Ставрос. Падение Константинополя
Шрифт:
И, казалось, она понимала гораздо больше – но промолчала об этом, как и Фома. Он нежно прижал ее к себе, без слов благодаря за сдержанность.
В начале зимы стало известно, что император Иоанн почил в Константинополе.*
Евдокия Хрисанфовна и Микитка оставались вместе, куда бы их ни забросила судьба. Феофано пеклась о них особо. В скором времени после того, как их посадили в тюрьму, мать с сыном перевели из подземелья в отдельную комнату, гораздо выше и светлее.
Они воспротивились было,
– Таков приказ госпожи, - сказал эскувит. – Она не хочет вашей смерти.

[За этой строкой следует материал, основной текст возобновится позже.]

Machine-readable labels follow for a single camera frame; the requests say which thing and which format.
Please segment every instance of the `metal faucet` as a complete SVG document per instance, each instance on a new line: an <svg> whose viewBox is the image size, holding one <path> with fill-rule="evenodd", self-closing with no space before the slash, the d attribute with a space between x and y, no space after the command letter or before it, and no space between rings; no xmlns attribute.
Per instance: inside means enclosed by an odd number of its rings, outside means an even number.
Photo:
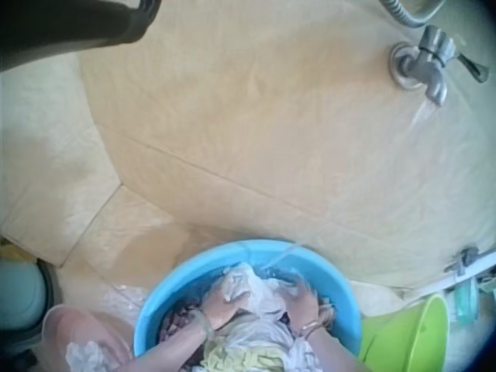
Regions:
<svg viewBox="0 0 496 372"><path fill-rule="evenodd" d="M425 96L442 106L448 92L442 69L455 58L479 83L489 78L487 67L469 60L456 50L453 39L431 25L425 28L418 47L409 43L399 43L393 47L389 56L389 71L394 81L404 89L412 90L426 85Z"/></svg>

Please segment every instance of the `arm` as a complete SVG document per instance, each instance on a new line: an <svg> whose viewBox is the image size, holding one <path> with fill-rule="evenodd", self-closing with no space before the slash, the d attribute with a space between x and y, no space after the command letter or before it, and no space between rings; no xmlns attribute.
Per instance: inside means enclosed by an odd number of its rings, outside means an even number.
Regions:
<svg viewBox="0 0 496 372"><path fill-rule="evenodd" d="M206 336L202 321L195 318L167 341L119 367L116 372L177 372L205 341Z"/></svg>
<svg viewBox="0 0 496 372"><path fill-rule="evenodd" d="M324 329L316 329L307 338L324 372L366 372L365 367L352 353Z"/></svg>
<svg viewBox="0 0 496 372"><path fill-rule="evenodd" d="M294 330L298 331L303 329L305 325L319 320L317 298L306 288L301 280L298 281L297 296L292 296L285 289L282 289L281 295L286 303L289 321ZM307 341L318 357L324 372L368 371L365 365L322 327L309 333Z"/></svg>
<svg viewBox="0 0 496 372"><path fill-rule="evenodd" d="M143 356L116 369L116 372L177 372L188 358L200 347L207 336L206 329L219 329L246 304L250 293L227 302L219 286L207 296L201 311L203 319L194 318L171 338L155 346Z"/></svg>

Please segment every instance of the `white cloth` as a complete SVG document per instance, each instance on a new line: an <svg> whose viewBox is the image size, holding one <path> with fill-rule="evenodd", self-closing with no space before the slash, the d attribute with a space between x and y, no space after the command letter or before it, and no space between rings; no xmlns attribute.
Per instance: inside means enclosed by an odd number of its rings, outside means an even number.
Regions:
<svg viewBox="0 0 496 372"><path fill-rule="evenodd" d="M209 342L221 344L227 353L234 349L275 348L281 351L286 372L322 372L310 344L301 337L295 339L288 327L279 321L286 308L276 290L281 285L287 286L287 283L273 278L263 280L255 275L247 263L234 267L220 280L227 301L246 291L250 292L250 301L243 309L252 314L234 319ZM206 369L195 367L193 372L206 372Z"/></svg>
<svg viewBox="0 0 496 372"><path fill-rule="evenodd" d="M69 343L65 360L71 372L110 372L119 367L119 363L107 349L100 347L95 341L89 341L84 346Z"/></svg>
<svg viewBox="0 0 496 372"><path fill-rule="evenodd" d="M250 299L243 310L251 312L262 319L279 320L286 312L286 305L277 289L287 283L275 278L262 279L255 275L248 263L234 267L220 279L222 293L226 301L231 301L244 292L250 293Z"/></svg>

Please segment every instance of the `laundry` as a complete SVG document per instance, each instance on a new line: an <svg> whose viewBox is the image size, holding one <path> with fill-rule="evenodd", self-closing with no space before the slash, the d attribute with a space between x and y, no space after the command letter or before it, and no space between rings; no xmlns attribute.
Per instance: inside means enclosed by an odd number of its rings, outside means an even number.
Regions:
<svg viewBox="0 0 496 372"><path fill-rule="evenodd" d="M293 295L297 288L276 278L258 277L248 263L229 268L213 287L220 286L226 301L245 292L249 301L243 312L217 330L181 370L193 372L320 372L319 360L310 344L288 326L286 304L279 293L284 287ZM179 301L160 331L164 341L189 323L188 313L200 307L199 300ZM319 318L332 320L333 308L324 301Z"/></svg>
<svg viewBox="0 0 496 372"><path fill-rule="evenodd" d="M71 372L111 372L120 365L105 347L95 341L84 346L69 343L65 360Z"/></svg>
<svg viewBox="0 0 496 372"><path fill-rule="evenodd" d="M312 371L317 357L303 338L294 338L282 322L241 315L205 344L202 367L194 372Z"/></svg>
<svg viewBox="0 0 496 372"><path fill-rule="evenodd" d="M248 263L242 263L226 273L221 281L222 293L226 301L237 298L244 292L250 293L250 299L242 309L258 315L262 319L281 319L286 312L283 298L277 293L280 286L290 291L296 288L275 278L262 279L255 275Z"/></svg>

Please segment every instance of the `silver bracelet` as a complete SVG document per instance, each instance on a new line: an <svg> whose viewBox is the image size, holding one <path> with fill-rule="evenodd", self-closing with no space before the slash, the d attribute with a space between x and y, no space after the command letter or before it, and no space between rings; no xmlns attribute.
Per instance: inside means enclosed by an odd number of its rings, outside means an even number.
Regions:
<svg viewBox="0 0 496 372"><path fill-rule="evenodd" d="M308 338L313 333L313 331L315 331L316 329L319 329L319 328L324 328L324 325L322 323L319 323L319 324L316 324L312 329L310 329L304 337L305 341L308 341Z"/></svg>
<svg viewBox="0 0 496 372"><path fill-rule="evenodd" d="M207 339L211 339L214 336L214 330L208 319L205 317L205 314L203 314L201 311L197 309L191 310L190 314L192 314L195 318L200 320L201 326L205 331L205 335L207 336Z"/></svg>
<svg viewBox="0 0 496 372"><path fill-rule="evenodd" d="M321 326L322 325L322 322L319 321L319 320L312 320L311 322L308 322L307 324L305 324L304 326L302 326L300 328L300 330L297 332L298 334L298 337L302 337L303 334L305 333L305 331L309 330L309 329L313 329L314 327L316 326Z"/></svg>

– А их – хочет? – встрепенулся Микитка, кивая в сторону подземелья, в котором глохли женские стоны и жалобы. Но тут вдруг мать сдвинула брови и сильно шлепнула сына: она, казалось, поняла гораздо больше него.
– Мы тут ничем не поможем! – шепнула она.

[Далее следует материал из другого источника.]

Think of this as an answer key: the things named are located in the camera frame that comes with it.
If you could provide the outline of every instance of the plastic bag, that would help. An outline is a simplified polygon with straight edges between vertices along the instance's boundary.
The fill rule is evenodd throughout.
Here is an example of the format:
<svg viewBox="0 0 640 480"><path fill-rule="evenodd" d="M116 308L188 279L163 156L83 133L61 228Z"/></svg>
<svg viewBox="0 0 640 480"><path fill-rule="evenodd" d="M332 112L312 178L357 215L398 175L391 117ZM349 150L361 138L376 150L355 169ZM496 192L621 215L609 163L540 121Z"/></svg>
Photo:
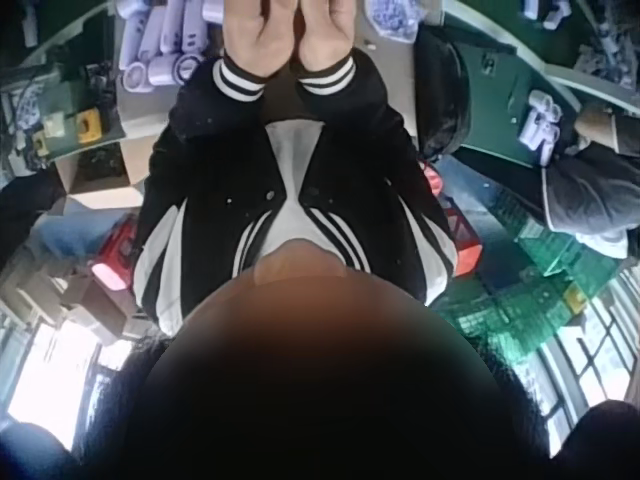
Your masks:
<svg viewBox="0 0 640 480"><path fill-rule="evenodd" d="M414 43L426 12L419 0L366 0L365 13L379 35Z"/></svg>

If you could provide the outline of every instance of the black jacket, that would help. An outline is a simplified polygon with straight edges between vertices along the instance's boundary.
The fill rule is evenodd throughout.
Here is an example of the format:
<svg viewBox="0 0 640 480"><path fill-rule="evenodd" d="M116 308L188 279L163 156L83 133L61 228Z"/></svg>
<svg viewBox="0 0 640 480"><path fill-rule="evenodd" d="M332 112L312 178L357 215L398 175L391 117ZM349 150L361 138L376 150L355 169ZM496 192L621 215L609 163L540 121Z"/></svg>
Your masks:
<svg viewBox="0 0 640 480"><path fill-rule="evenodd" d="M316 95L298 86L307 109L324 124L299 202L305 212L344 220L370 273L429 302L455 270L448 222L376 67L360 51L353 59L355 76L336 93ZM260 124L261 100L225 95L212 79L214 65L202 64L180 91L150 159L140 213L134 291L169 334L238 269L254 264L286 200Z"/></svg>

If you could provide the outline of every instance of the white roll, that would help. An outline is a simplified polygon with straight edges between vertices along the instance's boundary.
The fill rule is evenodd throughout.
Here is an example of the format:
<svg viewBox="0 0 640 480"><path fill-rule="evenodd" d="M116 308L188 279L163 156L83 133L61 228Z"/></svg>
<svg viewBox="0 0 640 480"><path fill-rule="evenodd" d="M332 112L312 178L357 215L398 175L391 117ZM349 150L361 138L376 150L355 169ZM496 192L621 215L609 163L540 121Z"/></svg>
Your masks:
<svg viewBox="0 0 640 480"><path fill-rule="evenodd" d="M222 25L224 21L224 0L204 0L202 18L209 23Z"/></svg>
<svg viewBox="0 0 640 480"><path fill-rule="evenodd" d="M180 58L179 53L170 53L156 57L149 63L148 75L149 83L156 87L161 85L175 85L173 67Z"/></svg>
<svg viewBox="0 0 640 480"><path fill-rule="evenodd" d="M147 66L142 62L129 65L122 74L122 86L131 93L148 93L154 90L149 82Z"/></svg>
<svg viewBox="0 0 640 480"><path fill-rule="evenodd" d="M182 29L182 51L200 53L209 45L207 22L202 18L202 0L186 0Z"/></svg>
<svg viewBox="0 0 640 480"><path fill-rule="evenodd" d="M168 0L164 16L160 51L164 54L180 51L182 47L182 26L184 21L184 0Z"/></svg>
<svg viewBox="0 0 640 480"><path fill-rule="evenodd" d="M529 105L540 113L546 114L553 107L553 98L540 90L532 90L529 94Z"/></svg>
<svg viewBox="0 0 640 480"><path fill-rule="evenodd" d="M545 142L557 143L560 140L560 128L557 125L552 125L549 122L543 122L540 129L540 134Z"/></svg>
<svg viewBox="0 0 640 480"><path fill-rule="evenodd" d="M540 0L524 0L523 12L529 20L537 20L540 14Z"/></svg>
<svg viewBox="0 0 640 480"><path fill-rule="evenodd" d="M116 10L118 15L128 20L135 13L151 10L151 0L116 0Z"/></svg>
<svg viewBox="0 0 640 480"><path fill-rule="evenodd" d="M527 117L527 121L520 133L520 142L527 146L531 151L535 151L540 146L540 140L538 144L534 144L538 130L540 129L540 122L543 120L543 116L538 110L532 108Z"/></svg>
<svg viewBox="0 0 640 480"><path fill-rule="evenodd" d="M193 75L198 65L204 61L204 57L197 53L186 53L181 56L173 66L173 78L178 85L184 85Z"/></svg>
<svg viewBox="0 0 640 480"><path fill-rule="evenodd" d="M545 112L543 115L548 122L558 123L562 118L562 108L560 108L560 105L554 103L551 105L549 111Z"/></svg>
<svg viewBox="0 0 640 480"><path fill-rule="evenodd" d="M560 129L556 125L551 125L546 120L540 122L540 128L533 136L530 146L533 151L537 150L543 143L551 143L555 145L560 140Z"/></svg>
<svg viewBox="0 0 640 480"><path fill-rule="evenodd" d="M140 50L138 50L138 60L143 63L149 63L152 58L160 55L160 36L166 11L167 7L153 7L149 14Z"/></svg>
<svg viewBox="0 0 640 480"><path fill-rule="evenodd" d="M146 13L136 13L127 20L122 34L122 44L120 45L120 60L118 67L120 70L126 68L138 59L138 51L144 36L148 15Z"/></svg>
<svg viewBox="0 0 640 480"><path fill-rule="evenodd" d="M542 152L540 152L540 166L548 167L549 163L551 163L551 158L553 157L553 151L556 148L555 143L551 142L542 142Z"/></svg>

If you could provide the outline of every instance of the black sleeve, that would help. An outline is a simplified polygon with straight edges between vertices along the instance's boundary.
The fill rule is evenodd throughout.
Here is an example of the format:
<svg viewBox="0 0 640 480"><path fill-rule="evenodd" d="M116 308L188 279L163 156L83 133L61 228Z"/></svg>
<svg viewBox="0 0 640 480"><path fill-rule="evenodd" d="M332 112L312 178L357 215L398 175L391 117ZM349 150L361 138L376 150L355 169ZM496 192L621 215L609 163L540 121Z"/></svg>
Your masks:
<svg viewBox="0 0 640 480"><path fill-rule="evenodd" d="M309 111L366 152L416 218L425 237L432 236L432 229L423 217L452 239L444 211L420 168L404 119L389 106L387 88L371 58L354 49L325 71L303 70L298 76L298 94Z"/></svg>
<svg viewBox="0 0 640 480"><path fill-rule="evenodd" d="M613 116L616 152L628 157L640 157L640 119L628 115Z"/></svg>
<svg viewBox="0 0 640 480"><path fill-rule="evenodd" d="M207 60L180 89L169 125L182 141L257 125L267 81L229 57Z"/></svg>
<svg viewBox="0 0 640 480"><path fill-rule="evenodd" d="M141 251L154 227L172 206L178 208L196 175L191 152L212 137L259 125L268 79L240 69L230 58L203 62L180 89L169 125L153 148L135 242Z"/></svg>

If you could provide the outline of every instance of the green plastic crate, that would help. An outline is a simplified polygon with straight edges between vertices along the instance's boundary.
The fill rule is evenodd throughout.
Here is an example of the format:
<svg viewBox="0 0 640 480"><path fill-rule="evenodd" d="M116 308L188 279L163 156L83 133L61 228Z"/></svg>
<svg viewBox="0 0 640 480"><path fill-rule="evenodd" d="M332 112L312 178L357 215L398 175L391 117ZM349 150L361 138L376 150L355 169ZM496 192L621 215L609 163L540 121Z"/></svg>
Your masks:
<svg viewBox="0 0 640 480"><path fill-rule="evenodd" d="M513 238L520 234L530 218L520 202L507 191L500 192L495 203L487 209Z"/></svg>
<svg viewBox="0 0 640 480"><path fill-rule="evenodd" d="M589 247L567 258L567 272L588 298L594 298L620 273L622 261L606 257Z"/></svg>
<svg viewBox="0 0 640 480"><path fill-rule="evenodd" d="M566 257L572 256L580 244L571 235L552 232L541 225L537 237L527 236L523 229L517 238L518 244L531 257L543 276L551 276L565 269Z"/></svg>
<svg viewBox="0 0 640 480"><path fill-rule="evenodd" d="M465 275L451 280L447 290L434 302L432 308L443 309L474 302L487 296L482 282L475 275Z"/></svg>
<svg viewBox="0 0 640 480"><path fill-rule="evenodd" d="M566 256L572 256L579 248L580 244L571 235L552 232L535 221L515 196L507 191L501 192L488 210L545 277L562 272Z"/></svg>
<svg viewBox="0 0 640 480"><path fill-rule="evenodd" d="M489 295L474 276L456 279L433 310L463 335L488 341L509 363L522 361L574 315L564 293L566 274L529 276Z"/></svg>

Когда они оказались в новой темнице… вернее говоря – светлице… Евдокия Хрисанфовна вдруг задержала Марка, впервые заговорив с эскувитом сама.
– Ведь не Феофано сейчас решает судьбу других наших жен с детьми? – спросила она грека. Марк кивнул.

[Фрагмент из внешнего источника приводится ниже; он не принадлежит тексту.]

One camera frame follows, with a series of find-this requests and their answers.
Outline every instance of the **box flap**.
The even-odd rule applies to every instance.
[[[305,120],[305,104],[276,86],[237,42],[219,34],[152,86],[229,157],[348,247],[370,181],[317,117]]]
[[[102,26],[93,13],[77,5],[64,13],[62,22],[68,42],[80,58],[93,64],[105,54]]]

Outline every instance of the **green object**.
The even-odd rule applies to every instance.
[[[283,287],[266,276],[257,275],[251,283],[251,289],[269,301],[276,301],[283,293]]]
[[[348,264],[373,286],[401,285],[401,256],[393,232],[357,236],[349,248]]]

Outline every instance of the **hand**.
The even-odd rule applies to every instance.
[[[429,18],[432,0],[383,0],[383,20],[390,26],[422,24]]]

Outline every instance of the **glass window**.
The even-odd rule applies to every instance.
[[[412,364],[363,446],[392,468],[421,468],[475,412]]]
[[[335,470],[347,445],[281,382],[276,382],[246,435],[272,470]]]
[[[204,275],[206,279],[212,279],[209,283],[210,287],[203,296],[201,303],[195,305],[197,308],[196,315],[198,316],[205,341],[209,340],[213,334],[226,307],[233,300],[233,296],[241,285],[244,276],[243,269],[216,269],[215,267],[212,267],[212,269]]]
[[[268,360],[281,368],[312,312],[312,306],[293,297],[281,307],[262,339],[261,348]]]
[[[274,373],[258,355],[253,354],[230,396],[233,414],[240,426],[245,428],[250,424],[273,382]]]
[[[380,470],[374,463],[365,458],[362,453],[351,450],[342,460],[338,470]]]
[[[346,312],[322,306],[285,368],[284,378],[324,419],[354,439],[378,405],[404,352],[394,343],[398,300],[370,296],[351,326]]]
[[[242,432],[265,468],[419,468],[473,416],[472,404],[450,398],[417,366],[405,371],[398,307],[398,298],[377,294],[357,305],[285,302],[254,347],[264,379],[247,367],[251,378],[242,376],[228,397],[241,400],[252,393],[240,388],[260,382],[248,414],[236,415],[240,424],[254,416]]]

– Да, - сказал он. Вздохнул, теперь не скрывая сострадания и почтения к русской пленнице, величавой и сильной духом, точно северная княгиня.
– Да, госпожа, - повторил эскувит. – Сейчас госпоже Феофано отдана на откуп твоя жизнь и жизнь твоего сына… остальные пленники не принадлежат ей и никогда не принадлежали.
Евдокия Хрисанфовна кивнула.
– Я так и думала, - сказала она, одной рукой прижав к себе сына и не отрывая глаз от грека. – Их небось туркам перепродали? Флатанелос?..
Марк кивнул, не поднимая на нее глаз.
– Да, - глухо ответил он. – Многие наши… многие благородные ромеи издавна ведут дела с турками. Это очень постыдно.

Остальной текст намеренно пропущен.